The Burden of Deep Vein Thrombosis and Risk Factors in Pregnancy and Postpartum—Mirroring Our Region’s Particularities

Author:

Filip Catalina12ORCID,Socolov Sofia Alexandra3,Matasariu Daniela Roxana45ORCID,Ursache Alexandra45ORCID,Pisla Karina Delia6,Gisca Tudor Catalin45,Mihalceanu Elena45,Boiculese Vasile Lucian7ORCID,Socolov Demetra45

Affiliation:

1. Department of Vascular Surgery, University of Medicine and Pharmacy ‘Gr. T. Popa’, 700115 Iasi, Romania

2. CHU “Gabriel Montpied”, 63000 Clermont-Ferrand, France

3. Department of Neurology, Emergency Hospital ‘Professor Doctor Nicolae Oblu’, 700309 Iasi, Romania

4. Department of Obstetrics and Gynecology, University of Medicine and Pharmacy ‘Gr.
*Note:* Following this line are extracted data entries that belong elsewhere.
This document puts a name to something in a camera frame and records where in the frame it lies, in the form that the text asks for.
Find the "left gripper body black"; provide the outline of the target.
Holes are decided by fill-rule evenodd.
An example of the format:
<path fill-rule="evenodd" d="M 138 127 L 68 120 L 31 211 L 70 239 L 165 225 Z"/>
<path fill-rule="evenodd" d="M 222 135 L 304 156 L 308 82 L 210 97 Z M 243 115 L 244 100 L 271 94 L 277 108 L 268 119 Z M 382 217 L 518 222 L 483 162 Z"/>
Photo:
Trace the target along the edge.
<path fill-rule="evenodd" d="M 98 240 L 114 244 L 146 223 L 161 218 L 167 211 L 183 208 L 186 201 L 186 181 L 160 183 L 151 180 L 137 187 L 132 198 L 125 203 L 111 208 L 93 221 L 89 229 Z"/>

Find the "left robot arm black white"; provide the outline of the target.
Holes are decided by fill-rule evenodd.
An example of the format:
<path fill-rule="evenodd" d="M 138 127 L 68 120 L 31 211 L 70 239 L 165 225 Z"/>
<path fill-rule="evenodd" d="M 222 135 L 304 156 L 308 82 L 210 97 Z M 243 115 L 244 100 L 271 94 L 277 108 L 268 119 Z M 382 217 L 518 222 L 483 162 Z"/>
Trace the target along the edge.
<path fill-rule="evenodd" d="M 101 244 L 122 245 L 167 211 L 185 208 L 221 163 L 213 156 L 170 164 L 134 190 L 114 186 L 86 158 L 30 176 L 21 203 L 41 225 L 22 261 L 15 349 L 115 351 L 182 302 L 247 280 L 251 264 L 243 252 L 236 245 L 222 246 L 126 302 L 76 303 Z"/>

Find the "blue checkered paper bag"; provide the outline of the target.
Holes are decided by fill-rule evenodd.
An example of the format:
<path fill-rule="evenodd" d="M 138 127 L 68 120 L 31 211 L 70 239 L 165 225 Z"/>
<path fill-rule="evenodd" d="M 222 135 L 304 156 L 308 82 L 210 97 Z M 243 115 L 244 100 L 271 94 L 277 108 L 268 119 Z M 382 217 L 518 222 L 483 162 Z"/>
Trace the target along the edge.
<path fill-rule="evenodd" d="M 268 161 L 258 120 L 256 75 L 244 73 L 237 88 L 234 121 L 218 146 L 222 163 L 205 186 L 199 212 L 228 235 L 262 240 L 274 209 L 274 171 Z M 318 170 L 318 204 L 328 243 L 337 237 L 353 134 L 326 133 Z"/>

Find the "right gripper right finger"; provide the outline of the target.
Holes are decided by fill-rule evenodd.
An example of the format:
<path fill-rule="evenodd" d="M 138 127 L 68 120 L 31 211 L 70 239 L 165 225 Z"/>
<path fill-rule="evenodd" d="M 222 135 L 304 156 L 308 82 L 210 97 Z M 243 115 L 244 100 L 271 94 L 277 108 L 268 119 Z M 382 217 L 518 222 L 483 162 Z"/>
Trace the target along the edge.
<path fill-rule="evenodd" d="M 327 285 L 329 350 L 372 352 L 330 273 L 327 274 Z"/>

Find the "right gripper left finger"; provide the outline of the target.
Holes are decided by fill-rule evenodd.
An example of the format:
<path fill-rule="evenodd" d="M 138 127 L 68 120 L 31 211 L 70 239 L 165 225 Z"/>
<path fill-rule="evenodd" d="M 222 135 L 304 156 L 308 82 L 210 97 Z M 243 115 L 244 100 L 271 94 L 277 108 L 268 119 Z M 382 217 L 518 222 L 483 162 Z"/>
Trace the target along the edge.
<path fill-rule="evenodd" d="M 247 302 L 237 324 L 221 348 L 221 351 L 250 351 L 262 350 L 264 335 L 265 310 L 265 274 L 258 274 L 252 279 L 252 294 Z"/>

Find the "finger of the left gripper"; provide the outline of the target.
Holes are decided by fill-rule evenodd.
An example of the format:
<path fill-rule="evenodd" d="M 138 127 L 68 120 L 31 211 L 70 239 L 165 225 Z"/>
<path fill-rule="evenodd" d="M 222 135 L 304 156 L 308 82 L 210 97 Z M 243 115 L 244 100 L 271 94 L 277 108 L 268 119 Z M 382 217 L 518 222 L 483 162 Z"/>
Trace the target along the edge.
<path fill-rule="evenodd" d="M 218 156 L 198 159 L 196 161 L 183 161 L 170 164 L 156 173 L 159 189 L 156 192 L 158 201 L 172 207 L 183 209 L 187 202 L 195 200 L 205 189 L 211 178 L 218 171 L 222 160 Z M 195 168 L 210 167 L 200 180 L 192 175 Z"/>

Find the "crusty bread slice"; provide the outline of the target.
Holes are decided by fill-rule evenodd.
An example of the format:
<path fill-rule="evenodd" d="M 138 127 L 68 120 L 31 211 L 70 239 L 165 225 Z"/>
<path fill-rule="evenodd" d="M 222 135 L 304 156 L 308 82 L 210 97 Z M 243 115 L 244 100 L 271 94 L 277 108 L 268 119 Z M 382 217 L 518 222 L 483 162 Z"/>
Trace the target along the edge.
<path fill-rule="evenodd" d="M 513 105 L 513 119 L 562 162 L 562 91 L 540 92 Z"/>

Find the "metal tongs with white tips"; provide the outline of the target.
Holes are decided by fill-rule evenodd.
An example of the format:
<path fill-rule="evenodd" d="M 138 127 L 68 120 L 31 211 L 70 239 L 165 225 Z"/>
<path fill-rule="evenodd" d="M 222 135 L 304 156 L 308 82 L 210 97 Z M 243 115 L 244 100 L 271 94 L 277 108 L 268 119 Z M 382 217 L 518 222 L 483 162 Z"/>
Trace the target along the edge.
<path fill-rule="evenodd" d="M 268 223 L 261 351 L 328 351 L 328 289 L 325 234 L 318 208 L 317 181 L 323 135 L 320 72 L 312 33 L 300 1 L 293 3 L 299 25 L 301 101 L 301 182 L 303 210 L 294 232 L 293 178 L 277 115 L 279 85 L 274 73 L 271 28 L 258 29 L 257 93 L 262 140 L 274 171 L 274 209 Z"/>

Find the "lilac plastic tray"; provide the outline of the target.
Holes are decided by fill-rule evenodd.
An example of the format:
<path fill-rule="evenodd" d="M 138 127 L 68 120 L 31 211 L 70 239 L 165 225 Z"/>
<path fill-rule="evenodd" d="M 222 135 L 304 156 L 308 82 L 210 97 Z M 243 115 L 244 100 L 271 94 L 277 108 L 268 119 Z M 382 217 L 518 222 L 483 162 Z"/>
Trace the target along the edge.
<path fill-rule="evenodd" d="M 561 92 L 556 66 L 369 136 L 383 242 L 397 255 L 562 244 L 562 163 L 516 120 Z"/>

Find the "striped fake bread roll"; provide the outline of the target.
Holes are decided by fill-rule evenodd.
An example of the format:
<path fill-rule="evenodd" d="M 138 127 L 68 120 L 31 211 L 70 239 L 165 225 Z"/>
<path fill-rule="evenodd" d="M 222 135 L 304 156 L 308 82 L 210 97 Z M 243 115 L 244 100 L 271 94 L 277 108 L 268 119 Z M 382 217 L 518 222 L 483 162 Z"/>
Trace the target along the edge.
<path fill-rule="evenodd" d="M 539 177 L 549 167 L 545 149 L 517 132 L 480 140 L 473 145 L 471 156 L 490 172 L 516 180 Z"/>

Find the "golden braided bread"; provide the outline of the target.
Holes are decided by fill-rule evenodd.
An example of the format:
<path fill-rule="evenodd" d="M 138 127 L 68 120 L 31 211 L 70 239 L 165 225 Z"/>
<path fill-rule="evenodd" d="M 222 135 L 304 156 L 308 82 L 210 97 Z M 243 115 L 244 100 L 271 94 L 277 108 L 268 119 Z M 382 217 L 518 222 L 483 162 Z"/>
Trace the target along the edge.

T. Popa’, 700115 Iasi, Romania

5. Department of Obstetrics and Gynecology, Cuza Voda Hospital, 700038 Iasi, Romania

6. Faculty of General Medicine, University of Medicine and Pharmacy ‘Gr. T. Popa’, 700115 Iasi, Romania

7. Biostatistics, Department of Preventive Medicine and Interdisciplinarity, “Grigore T. Popa” University of Medicine and Pharmacy, 700115 Iasi, Romania

Abstract

(1) Background: The three factors within the Virchow triad play the leading role in the development of deep vein thrombosis (DVT) during pregnancy. (2) Methods: This research approaches the various risk factors associated with DVT and its most representative complications, pulmonary thromboembolism and cerebral venous thrombosis, in pregnant and postpartum women across a 15-year period (2007–2021). (3) Results: A total of 201 out of 287 patients with DVT had associated risk factors, while 86 did not present with any. Out of the 201 patients with risk factors, 47 developed pulmonary thromboembolism, while 12 experienced cerebral thrombosis. The statistical analysis of risk factors involved in DVT revealed high significance for obesity (OR 3.676; CI 2.484–5.439), gestational diabetes (OR 3.394; CI 2.101–5.483), hypertension (OR 2.325; CI 1.591–3.397), preeclampsia (OR 4.753; CI 2.342–9.645), thrombophilia (OR 12.138; CI 8.973–16.417), and varicose veins (OR 9.678; CI 7.321–12.793); for pulmonary thromboembolism, there was high significance for obesity (OR 7.867; CI 4.297–14.401), hypertension (OR 2.605; CI 1.246–5.446), preeclampsia (OR 7.483; CI 2.346–23.872), thrombophilia (OR 11.035; CI 5.910–20.602), and varicose veins (OR 6.837; CI 3.665–12.757); and for cerebral thromboembolism (CTE), the risk factors identified were obesity (OR 6.755; CI 1.954–23.347), hypertension (OR 1.167; CI 0.155–8.770), preeclampsia (OR 9.655; CI 1.283–72.672), and thrombophilia (OR 33.275; CI 12.884–85.939). (4) Conclusions: Obesity was the only significant factor found to influence DVT, pulmonary embolism and CTE risks, and hereditary thrombophilia was the main factor influencing the risk for pulmonary thromboembolism and CTE. Systemic lupus erythematosus and gestational diabetes revealed conflicting results that require further investigation.